Ро́берт Му́зиль (нем.Robert Musil; 6 ноября 1880 — 15 апреля 1942) — австрийский писатель-модернист, драматург и эссеист. Его главное произведение — роман «Человек без свойств».
[Можно выделить две области внешнего по отношению к познающему «я» мира — «рациоидную» и «нерациоидную», <…> не совпадающие с понятиями «рациональный» и «иррациональный».] <…> «Рациоидная» область охватывает в общем и целом всё поддающееся научной систематизации, сводимое к закону и правилу, следовательно, в первую очередь физическую природу. <…> Факты в пределах «нерациоидной» области не дают себя приручить, законы напоминают сито, события не повторяются, они неограниченно изменчивы и индивидуальны. <…> Это область реактивности индивида, направленной на мир и других индивидов, область ценностей и оценок, этических и эстетических отношений, область идеи. <…> Это и есть родная область поэта, домен его разума. [ Писатель, (если он не «декадент»), подходит к своему «нерациоидному» материалу с рациональным инструментарием. <…> Ведь «нерациоидное» — лишь своеобразная сфера проявления всеобщих закономерностей, более сложная, полная отклонений и опосредований.][1]
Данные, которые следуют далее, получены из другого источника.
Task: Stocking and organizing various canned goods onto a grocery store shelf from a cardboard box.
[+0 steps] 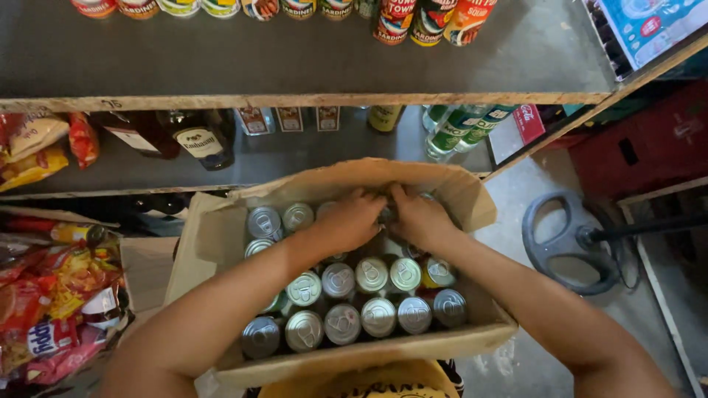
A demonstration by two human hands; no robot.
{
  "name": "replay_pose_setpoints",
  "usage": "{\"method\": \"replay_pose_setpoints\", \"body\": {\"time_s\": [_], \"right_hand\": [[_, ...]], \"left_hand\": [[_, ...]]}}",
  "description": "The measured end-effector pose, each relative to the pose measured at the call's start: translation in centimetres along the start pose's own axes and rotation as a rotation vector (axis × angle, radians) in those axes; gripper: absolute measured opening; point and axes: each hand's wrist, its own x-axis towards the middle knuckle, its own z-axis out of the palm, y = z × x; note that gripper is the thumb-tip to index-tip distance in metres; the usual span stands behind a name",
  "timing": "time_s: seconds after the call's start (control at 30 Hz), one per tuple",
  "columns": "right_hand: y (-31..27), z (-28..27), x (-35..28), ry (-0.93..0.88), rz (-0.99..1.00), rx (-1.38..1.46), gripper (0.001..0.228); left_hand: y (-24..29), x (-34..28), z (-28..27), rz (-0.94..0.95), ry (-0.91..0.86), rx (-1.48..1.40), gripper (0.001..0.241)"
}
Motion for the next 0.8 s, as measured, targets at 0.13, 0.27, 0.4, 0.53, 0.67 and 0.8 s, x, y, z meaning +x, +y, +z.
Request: {"method": "replay_pose_setpoints", "body": {"time_s": [0.13,0.27,0.4,0.53,0.67,0.8], "right_hand": [[-3.2,-5.0,-0.6,-0.008,0.100,0.000,0.074],[-4.5,-10.8,-0.9,0.223,0.020,0.073,0.067],[-6.4,-17.9,0.2,0.431,0.023,0.253,0.063],[-6.0,-21.0,5.1,0.569,0.028,0.426,0.059],[-3.4,-20.6,11.7,0.645,-0.173,0.668,0.048],[0.0,-17.8,16.9,0.537,-0.237,0.876,0.035]], "left_hand": [[0.7,0.3,-4.0,-0.217,-0.095,-0.204,0.050],[1.3,0.7,-8.4,-0.031,0.126,-0.495,0.046],[3.0,2.0,-15.5,0.059,0.296,-0.711,0.064],[1.4,4.8,-19.1,0.063,0.393,-0.806,0.089],[-2.9,7.4,-20.2,-0.027,0.593,-0.567,0.071],[-7.8,9.2,-18.5,-0.128,0.743,-0.544,0.062]]}}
— «Эскиз художнического познания», 1918
Я думаю, что пережитое с 1914 года научило многих, что человек с этической точки зрения — это нечто почти бесформенное, неожиданно пластичное, на всё способное. Доброе и злое колеблется в нём, как стрелка чувствительнейших весов. Предположительно в этом смысле всё станет ещё хуже…[1]
… пролилось много жалоб на нашу механистичность, нашу расчётливость, наше безбожие. <…> Исключая социализм, все ищут спасения в регрессе, в уходе от действительности.[1]
— дневник, 1920-е
Почему памятники ставят именно великим людям? Это кажется особенно изощрённым коварством. Поскольку в жизни им уже не могут причинить больше вреда, их словно бросают, с мемориальным камнем на шее, в море забвения.[1]
— «Памятники»
Эпоха, которая породила обувь на заказ, создаваемую из готовых деталей, и конфекционный костюм с индивидуальной подгонкой, кажется, намерена создать и поэта, сложенного из готовых внешних и внутренних частей. И поэт, создавший себя по собственной мерке, уже почти повсеместно живёт в глубоком отрыве от жизни, и его искусство имеет то общее с покойником, что оба они не нуждаются ни в крыше над головой, ни в еде, ни в питье.[1]
— предисловие к своему сборнику «Прижизненное наследие», 1936
[Прижизненное забвение] — это не была судьба, это были «параллельные акции», так называемые обстоятельства. По их воле Музиль остался, в тени. И таковой была их воля не потому, что Музиль опередил своё время, а потому, что он преследовал своё время по пятам. За это оно его и игнорировало.[1]
В «Смятениях воспитанника Тёрлеса» <…> Музиль прикоснулся к некой «демонии» профашистского сознания, прикоснулся, <…> в сущности, закономерно, поскольку «демония» эта формировалась на реальной границе «света» и «тьмы», то есть на изломе трезвой, упорядоченной поверхности австрийского бюрократизированного бытия и подспудной иррациональности его распада. Атмосфера «Смятений воспитанника Тёрлеса» — это в чём-то атмосфера будущих нацистских концлагерей <…>.
«Португалка» <…>. Люди тянутся друг к другу, жаждут подняться над самими собой, но один другого не знает, не понимает и потому каждый из них спасается бегством. <…> Взаимное непонимание не изложено, не проанализировано автором, оно дано нам в ощущении: обрисованы, намечены лишь «поверхности» <…>. Однако под поверхностью то и дело что-то проглядывает — тёмное, наслаиваемое временем и обстоятельствами, и светлое, человеческое. Тут своё место и у кошечки. Она — сомнительный Христос, богохульственный. Но важен тот нравственный след, который она оставляет: умиротворящий, гуманный.
<…> Музиль писал сатиры и одновременно создавал утопии.[1]
— Дмитрий Затонский, «Роберт Музиль и его роман „Человек без свойств“»
Музиль — холодный аналитик с математическим складом ума, а Кафка живёт в царстве образных иносказаний. <…> Но и Музиль и Кафка бьют в одну точку. И имя ей — деперсонализация власти, а тем самым и размывание всех её границ.